Separating systemically important banks' retail and commercial banking from their investment banking activities should be a necessary element of overall financial regulation to address systemic risk and reduce the probability of another financial crisis.
The failure of BSR now places the burden of responsibility squarely on the shoulders of supervisors and resolution authorities. It will be up to them, first and foremost, to ensure that systemically important banks are, at the very least, resolvable, i.e. they can be wound down in a crisis in an orderly manner and without triggering contagion.
In theory, recent legislation, notably the bank recovery and resolution directive (BRRD), has provided authorities with sweeping new powers to force banks into adopting structural changes, if necessary, to ensure that they can be resolved safely.
In practice, however, it remains to be seen if any of these new powers are exercised, let alone enforced, in the face of relentless resistance by the industry and rapidly declining political support.
Christian Stiefmueller, Senior Policy Analyst at Finance Watch, commented:
“The demise of the bill is as regrettable as it was – by now – predictable. The fact that not even Vice-President Dombrovskis' intervention one year ago succeeded in reviving the effort is testimony to the iron grip the financial industry's lobby still exerts on governments and legislators.

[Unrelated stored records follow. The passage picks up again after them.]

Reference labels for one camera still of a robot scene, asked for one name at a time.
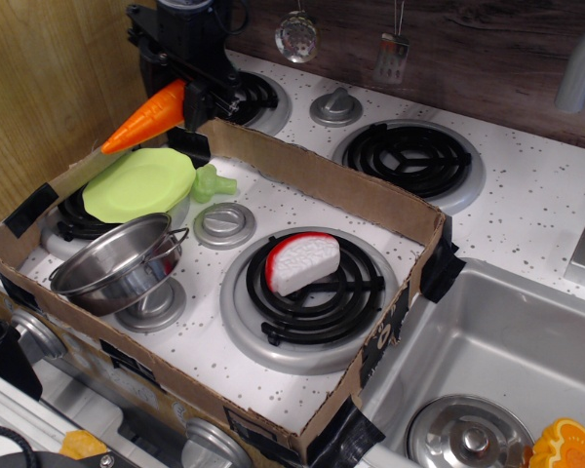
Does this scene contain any black cable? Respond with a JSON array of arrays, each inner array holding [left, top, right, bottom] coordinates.
[[0, 423, 38, 468]]

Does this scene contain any orange toy fruit slice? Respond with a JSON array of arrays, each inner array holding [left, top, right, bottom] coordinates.
[[528, 418, 585, 468]]

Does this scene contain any silver sink basin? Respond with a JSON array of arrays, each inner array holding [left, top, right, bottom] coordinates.
[[361, 259, 585, 467]]

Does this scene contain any silver front panel knob left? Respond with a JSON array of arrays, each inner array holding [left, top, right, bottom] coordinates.
[[11, 309, 67, 365]]

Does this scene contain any hanging silver strainer ladle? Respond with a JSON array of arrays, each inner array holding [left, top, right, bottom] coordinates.
[[274, 1, 320, 64]]

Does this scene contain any silver front panel knob right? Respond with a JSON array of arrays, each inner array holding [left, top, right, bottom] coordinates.
[[180, 417, 254, 468]]

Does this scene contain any silver stove knob under pot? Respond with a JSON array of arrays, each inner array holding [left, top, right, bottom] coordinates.
[[115, 279, 186, 333]]

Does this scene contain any front right black burner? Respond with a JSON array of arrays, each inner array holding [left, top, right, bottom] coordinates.
[[219, 229, 399, 375]]

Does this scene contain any grey faucet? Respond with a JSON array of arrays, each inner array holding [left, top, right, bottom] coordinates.
[[555, 33, 585, 113]]

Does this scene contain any black burner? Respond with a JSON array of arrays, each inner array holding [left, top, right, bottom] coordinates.
[[331, 119, 486, 215], [39, 187, 189, 257], [224, 71, 293, 137], [219, 229, 399, 375]]

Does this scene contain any red white toy cheese wedge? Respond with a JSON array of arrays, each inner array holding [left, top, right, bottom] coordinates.
[[264, 232, 340, 296]]

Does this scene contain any back left black burner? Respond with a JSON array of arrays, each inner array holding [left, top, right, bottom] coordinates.
[[224, 71, 293, 137]]

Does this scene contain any silver back stove knob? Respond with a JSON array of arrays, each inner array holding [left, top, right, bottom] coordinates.
[[309, 87, 363, 128]]

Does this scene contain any silver pot lid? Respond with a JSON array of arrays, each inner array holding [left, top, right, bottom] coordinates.
[[405, 395, 534, 467]]

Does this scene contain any green toy broccoli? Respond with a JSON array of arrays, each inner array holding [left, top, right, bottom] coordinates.
[[190, 164, 237, 203]]

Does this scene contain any stainless steel pot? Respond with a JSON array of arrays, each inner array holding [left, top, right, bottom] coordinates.
[[50, 213, 189, 317]]

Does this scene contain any hanging silver spatula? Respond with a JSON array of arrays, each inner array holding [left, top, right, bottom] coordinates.
[[372, 1, 410, 85]]

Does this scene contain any silver panel knob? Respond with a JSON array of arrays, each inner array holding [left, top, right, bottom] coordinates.
[[11, 309, 67, 365], [180, 417, 254, 468]]

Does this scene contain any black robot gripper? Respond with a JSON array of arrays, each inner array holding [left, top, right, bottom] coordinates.
[[126, 3, 240, 131]]

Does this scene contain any back right black burner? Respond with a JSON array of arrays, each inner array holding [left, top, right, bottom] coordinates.
[[331, 119, 486, 215]]

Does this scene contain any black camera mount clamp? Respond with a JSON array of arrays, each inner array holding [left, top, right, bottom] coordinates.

“Bank Structural Reform would have gone a long way towards solving the "too big to fail" problem. Instead of taking preventive action to contain systemic risk and ward off future crises we have, it appears, chosen to ‘chance it’. A great opportunity to make the financial system more resilient has been missed.”

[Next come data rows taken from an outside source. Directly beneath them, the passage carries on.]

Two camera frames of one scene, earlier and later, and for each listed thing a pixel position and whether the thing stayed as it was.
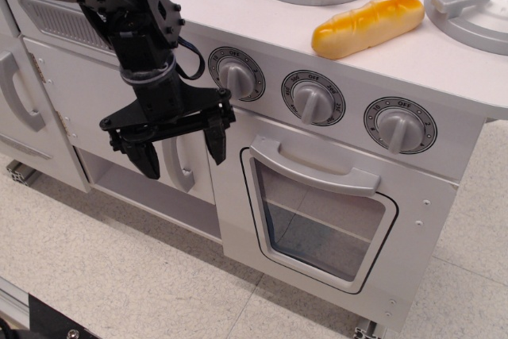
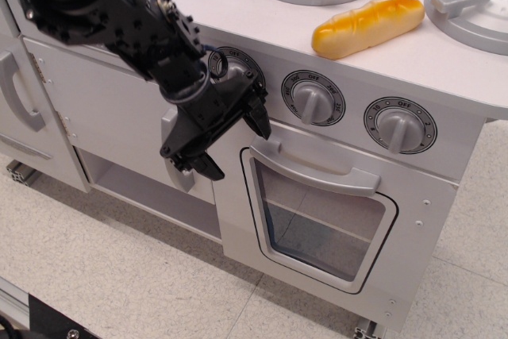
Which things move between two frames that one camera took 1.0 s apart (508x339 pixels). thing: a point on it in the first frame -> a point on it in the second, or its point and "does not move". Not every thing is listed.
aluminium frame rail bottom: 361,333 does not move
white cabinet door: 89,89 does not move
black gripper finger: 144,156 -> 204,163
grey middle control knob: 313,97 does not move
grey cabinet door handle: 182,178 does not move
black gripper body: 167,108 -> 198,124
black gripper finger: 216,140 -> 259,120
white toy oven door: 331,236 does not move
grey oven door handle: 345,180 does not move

So far, most of the post-crisis regulatory agenda has focused on improving the micro-prudential framework. While higher capital requirements (CRR/CRD IV) and a new recovery and resolution framework (BRRD), among others, have contributed to improving the resilience of individual banks, comparatively little progress has been made in addressing the systemic risk posed by the size, complexity and interconnectedness of the very largest, systemically important banks.
Benoît Lallemand, Secretary General of Finance Watch, said:
“Ten years after the global financial crisis started, the EU’s banking system is unfortunately still not resilient. We cannot afford to let the regulatory pendulum swing back. Unfortunately, this seems to be precisely what is happening now.”

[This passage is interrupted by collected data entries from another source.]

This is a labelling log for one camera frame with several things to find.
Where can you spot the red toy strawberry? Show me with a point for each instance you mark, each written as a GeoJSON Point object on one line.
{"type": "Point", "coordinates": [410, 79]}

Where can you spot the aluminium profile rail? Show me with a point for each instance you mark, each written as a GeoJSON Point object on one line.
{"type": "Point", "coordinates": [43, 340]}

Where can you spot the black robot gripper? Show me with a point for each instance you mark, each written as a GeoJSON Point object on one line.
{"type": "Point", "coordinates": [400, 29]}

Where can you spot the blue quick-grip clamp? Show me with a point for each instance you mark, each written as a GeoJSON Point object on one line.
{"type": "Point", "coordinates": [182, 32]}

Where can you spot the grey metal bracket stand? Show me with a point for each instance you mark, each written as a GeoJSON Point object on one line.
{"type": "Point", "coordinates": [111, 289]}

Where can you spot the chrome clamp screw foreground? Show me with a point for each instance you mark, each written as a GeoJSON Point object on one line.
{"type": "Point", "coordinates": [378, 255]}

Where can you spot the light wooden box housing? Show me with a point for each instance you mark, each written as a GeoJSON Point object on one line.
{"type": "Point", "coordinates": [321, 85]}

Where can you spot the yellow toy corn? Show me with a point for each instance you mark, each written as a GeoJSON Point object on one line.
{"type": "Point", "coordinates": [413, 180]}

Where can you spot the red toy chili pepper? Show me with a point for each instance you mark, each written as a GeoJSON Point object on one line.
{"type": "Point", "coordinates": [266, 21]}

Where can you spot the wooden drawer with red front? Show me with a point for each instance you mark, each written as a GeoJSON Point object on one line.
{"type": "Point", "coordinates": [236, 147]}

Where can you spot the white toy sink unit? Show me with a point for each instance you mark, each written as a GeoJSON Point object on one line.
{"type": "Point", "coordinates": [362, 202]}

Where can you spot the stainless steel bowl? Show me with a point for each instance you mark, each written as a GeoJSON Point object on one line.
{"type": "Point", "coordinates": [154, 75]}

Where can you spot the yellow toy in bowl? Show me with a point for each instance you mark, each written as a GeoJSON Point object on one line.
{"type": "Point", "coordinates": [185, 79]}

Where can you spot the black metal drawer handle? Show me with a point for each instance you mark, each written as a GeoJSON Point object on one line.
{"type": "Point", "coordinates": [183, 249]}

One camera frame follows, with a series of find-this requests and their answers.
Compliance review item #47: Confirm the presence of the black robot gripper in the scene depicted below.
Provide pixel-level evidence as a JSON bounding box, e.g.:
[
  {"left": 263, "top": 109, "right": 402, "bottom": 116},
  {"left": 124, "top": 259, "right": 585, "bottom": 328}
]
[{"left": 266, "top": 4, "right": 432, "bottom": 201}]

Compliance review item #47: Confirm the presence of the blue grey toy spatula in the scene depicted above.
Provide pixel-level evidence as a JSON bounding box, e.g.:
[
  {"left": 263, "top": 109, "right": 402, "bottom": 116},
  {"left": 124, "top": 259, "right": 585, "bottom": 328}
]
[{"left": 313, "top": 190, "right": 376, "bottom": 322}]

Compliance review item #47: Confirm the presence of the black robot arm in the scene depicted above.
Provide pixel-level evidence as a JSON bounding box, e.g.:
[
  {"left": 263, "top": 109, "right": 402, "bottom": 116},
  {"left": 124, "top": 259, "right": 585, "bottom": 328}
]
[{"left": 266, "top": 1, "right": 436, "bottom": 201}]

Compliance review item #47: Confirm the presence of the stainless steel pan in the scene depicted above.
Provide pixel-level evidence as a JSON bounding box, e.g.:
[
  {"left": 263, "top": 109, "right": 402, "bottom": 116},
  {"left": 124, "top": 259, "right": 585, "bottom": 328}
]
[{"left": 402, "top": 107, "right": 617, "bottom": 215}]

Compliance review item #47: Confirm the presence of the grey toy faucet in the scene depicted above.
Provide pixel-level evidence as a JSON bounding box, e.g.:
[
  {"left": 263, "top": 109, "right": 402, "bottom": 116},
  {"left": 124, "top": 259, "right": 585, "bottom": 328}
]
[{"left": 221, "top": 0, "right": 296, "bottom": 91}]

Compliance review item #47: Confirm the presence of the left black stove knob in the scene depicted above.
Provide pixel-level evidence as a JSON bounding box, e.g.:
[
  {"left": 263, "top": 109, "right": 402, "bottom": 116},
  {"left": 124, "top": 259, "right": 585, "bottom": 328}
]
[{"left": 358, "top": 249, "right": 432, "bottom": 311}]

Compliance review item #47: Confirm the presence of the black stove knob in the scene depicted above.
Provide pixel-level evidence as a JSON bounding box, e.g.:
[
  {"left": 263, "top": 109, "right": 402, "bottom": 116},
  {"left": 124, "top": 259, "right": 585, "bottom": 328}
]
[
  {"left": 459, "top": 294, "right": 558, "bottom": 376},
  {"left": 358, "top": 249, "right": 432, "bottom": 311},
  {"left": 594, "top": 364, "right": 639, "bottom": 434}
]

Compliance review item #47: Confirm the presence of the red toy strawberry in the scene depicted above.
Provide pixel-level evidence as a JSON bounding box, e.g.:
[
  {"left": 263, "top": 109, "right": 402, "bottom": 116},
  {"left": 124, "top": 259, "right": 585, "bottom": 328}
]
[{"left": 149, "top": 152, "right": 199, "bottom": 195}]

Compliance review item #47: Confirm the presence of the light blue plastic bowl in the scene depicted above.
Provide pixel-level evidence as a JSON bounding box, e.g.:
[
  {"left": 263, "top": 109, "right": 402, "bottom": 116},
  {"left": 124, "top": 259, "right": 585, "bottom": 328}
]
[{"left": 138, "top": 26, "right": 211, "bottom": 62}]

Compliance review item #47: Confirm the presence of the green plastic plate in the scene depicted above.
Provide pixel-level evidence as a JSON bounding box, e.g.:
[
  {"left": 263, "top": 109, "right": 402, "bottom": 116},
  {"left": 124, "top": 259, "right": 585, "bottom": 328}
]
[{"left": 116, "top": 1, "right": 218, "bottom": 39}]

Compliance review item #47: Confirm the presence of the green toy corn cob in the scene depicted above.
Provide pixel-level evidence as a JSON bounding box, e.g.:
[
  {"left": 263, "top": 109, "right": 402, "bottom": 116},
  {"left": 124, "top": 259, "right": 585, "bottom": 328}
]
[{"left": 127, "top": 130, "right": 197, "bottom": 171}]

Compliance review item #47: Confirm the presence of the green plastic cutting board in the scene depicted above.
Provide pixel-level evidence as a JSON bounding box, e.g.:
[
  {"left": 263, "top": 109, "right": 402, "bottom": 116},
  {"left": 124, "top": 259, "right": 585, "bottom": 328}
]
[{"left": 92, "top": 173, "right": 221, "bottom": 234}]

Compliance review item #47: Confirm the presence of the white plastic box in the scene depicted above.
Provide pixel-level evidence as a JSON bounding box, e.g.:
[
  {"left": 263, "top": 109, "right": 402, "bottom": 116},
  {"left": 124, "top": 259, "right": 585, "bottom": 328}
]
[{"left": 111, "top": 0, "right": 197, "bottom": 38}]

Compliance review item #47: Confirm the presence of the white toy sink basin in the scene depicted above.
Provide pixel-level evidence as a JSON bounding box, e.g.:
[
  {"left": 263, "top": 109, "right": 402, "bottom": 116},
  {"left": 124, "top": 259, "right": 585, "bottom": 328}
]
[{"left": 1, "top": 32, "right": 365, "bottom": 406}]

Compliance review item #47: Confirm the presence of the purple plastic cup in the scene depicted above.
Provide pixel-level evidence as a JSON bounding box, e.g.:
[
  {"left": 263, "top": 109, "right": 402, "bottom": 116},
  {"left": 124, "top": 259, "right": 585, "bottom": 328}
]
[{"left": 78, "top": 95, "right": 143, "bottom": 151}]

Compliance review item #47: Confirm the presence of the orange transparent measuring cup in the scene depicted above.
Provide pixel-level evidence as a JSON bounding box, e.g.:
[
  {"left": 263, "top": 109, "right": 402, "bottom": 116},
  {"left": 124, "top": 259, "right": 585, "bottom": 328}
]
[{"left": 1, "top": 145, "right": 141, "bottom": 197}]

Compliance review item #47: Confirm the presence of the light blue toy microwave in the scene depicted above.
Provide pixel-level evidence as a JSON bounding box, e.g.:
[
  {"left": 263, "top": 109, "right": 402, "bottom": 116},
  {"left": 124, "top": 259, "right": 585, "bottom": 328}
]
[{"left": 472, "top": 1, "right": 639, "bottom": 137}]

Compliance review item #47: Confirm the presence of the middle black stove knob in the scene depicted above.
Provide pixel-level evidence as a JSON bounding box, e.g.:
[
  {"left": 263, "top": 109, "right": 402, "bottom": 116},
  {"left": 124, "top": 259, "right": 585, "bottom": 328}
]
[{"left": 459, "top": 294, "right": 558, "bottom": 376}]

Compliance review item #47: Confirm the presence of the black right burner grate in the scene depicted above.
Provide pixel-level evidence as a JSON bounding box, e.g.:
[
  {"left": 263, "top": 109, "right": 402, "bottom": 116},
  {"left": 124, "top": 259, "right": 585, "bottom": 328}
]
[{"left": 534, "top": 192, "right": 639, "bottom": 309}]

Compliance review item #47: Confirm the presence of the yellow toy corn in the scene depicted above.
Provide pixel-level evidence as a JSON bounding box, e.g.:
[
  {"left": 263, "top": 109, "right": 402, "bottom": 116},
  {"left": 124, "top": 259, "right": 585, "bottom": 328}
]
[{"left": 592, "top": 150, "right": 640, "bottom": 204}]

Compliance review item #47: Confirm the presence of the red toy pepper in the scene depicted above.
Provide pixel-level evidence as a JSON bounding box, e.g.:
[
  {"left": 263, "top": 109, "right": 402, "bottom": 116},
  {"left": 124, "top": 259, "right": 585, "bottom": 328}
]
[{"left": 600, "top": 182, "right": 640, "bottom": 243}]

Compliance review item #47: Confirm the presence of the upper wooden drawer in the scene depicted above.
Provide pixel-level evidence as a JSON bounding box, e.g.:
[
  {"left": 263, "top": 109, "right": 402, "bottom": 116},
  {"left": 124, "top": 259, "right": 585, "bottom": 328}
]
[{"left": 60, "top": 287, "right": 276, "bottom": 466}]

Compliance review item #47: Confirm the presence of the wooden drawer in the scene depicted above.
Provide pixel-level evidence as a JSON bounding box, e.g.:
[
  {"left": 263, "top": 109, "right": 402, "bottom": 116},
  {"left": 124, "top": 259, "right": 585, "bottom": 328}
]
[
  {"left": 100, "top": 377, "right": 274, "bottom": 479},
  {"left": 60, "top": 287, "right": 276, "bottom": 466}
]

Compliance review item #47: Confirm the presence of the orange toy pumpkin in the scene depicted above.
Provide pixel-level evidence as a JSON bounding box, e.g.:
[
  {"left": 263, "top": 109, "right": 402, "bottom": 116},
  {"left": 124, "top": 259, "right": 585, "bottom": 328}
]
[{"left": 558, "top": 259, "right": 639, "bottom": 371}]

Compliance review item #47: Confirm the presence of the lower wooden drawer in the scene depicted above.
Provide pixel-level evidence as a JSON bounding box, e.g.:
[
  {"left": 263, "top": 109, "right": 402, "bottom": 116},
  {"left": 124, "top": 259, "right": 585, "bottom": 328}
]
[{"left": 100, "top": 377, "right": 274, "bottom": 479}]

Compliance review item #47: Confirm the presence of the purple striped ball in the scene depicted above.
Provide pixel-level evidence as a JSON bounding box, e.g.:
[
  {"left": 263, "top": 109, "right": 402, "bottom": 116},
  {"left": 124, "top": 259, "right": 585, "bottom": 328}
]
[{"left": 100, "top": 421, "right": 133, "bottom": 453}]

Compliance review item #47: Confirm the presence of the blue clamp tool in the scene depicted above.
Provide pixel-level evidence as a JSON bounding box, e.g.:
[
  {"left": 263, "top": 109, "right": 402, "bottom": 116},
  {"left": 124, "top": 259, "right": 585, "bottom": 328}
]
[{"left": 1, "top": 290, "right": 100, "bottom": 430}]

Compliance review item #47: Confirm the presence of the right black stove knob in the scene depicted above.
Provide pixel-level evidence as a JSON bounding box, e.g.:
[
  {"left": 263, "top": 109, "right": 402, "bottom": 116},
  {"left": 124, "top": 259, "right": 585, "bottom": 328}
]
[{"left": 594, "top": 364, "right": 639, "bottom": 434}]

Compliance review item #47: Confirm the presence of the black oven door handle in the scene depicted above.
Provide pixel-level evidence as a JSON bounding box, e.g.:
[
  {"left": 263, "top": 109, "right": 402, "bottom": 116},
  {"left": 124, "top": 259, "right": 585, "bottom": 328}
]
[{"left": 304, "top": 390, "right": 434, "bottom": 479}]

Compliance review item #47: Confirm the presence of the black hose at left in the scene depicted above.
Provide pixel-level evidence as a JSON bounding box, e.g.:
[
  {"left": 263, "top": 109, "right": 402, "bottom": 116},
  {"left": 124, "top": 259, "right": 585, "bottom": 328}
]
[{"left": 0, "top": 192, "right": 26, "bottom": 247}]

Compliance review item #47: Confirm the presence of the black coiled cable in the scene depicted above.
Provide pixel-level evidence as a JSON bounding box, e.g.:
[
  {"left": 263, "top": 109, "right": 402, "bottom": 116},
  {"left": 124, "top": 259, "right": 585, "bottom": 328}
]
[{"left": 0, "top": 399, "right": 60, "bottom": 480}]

Separating market-related activities (also known as investment banking) from the traditional lending activities (deposits, loans and payment system) of the largest European banks would:
* focus large banks on serving the economy again and help capital markets to be competitive and subsidy-free. This in turn would have supported the EU’s ambition for a genuine capital markets union;
* cut the hidden “umbilical cord” by which public support for deposit banks is used to feed banks’ trading activities. This implicit subsidy unduly encouraged banks' excessive growth;
* separate two very different cultures: long-term versus short-term. It would in fact avoid a situation where the short-term oriented, deal- based, investment banking culture can negatively influence the long-term, relationship-based culture of commercial banking;
* bring financial stability and prevent contagion between banks and make resolution possible for all banks – even the very largest. This greatly decreases the risk that taxpayers will once again have to bail out banks;
* avoid the economy seizing up if one investment bank fails. Separating all trading activities (not just proprietary trading) from commercial banking activities would make it easier for investment banks to fail safely.